Vai al Primo capitolo "La Spinetta"


Se ti sei perso il primo capito, lo puoi leggere al seguente link: "La Spinetta"

Carlo varcò la soglia di quel salone lussuoso e fissò il soffitto con estrema soggezione. La casa di Barezzi era l'emblema del lusso. Tutt'intorno a lui nell'atrio c'erano marmi lucenti, specchi, dorature, elaborati intagli e pavimenti intarsiati. Gli arredi erano di squisita eleganza mentre quel paio di sgabelli, posti vicino alla specchiera dell'entrata, ostentavano trame multicolori di nappine e rasi. Chissà al piano superiore cosa poteva possedere, vista soltanto l'eleganza dell'atrio. Di solito si recava da lui con le sue ceste di vimini da riempire con della merce al suo magazzino, poco lontano dalla casa padronale, ma quel giorno la questione per cui necessitava del ricco filantropo era ben differente. Nessun altro a Busseto era più adatto di Barezzi per capire chi fosse talentuoso e chi non lo fosse in fatto di musica. Oltre a essere un bravo dilettante strumentista aveva offerto la sua residenza come sede della società filarmonica, e quindi, si poteva dire, che fosse la personalità più di spicco  a  Busseto per certe questioni.

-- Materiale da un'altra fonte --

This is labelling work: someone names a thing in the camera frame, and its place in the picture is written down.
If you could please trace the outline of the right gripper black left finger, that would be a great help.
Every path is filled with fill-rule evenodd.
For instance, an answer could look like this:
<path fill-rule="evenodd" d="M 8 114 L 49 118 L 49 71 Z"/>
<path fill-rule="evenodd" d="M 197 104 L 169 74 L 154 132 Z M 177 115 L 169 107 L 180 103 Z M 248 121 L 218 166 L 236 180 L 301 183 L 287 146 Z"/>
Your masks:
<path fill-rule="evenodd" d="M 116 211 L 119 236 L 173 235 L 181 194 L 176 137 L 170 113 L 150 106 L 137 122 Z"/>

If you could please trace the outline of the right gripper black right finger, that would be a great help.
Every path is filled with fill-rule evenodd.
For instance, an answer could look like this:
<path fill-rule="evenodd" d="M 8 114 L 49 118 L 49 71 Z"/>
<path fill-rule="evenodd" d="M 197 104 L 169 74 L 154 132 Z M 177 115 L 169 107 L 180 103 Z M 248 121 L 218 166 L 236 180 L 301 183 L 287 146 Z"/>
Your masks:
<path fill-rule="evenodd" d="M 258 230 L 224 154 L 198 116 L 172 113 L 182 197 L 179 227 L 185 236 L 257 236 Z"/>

La sera quando Giuseppe si metteva a strimpellare con la sua spinetta Luigia cominciava a ridere come faceva un tempo, i suoi occhi baluginavano come quando era ragazza; si sentiva rinfrancato dall'effetto ristoratore che aveva avuto su sua moglie la musica di Giuseppe.

Il Baistrocchi lo aveva preso da parte una domenica, dopo la messa, e gli aveva detto che non sapeva più cosa insegnare a suo figlio. Giuseppe aveva un dono, e bisognava che lui lo facesse sentire a qualcuno che di musica se ne intendesse più di lui. Carlo si era grattato il capo pensieroso: a chi mai avrebbe potuto far ascoltare Giuseppe? Poi una mattina notò le bottiglie di liquore che teneva nel suo disimpegno dietro il bancone, e in quel momento aveva avuto l'illuminazione. Barezzi! Di sicuro lui avrebbe potuto inserire suo figlio e farlo studiare con un grande maestro se avesse ritenuto che effettivamente in Giuseppe ci fosse dell'ingegno per la musica.

Il soggetto delle sue riflessioni apparve sulle scale, interrompendo così i suoi pensieri. La sua figura era slanciata e magra, e possedeva un portamento davvero elegante. 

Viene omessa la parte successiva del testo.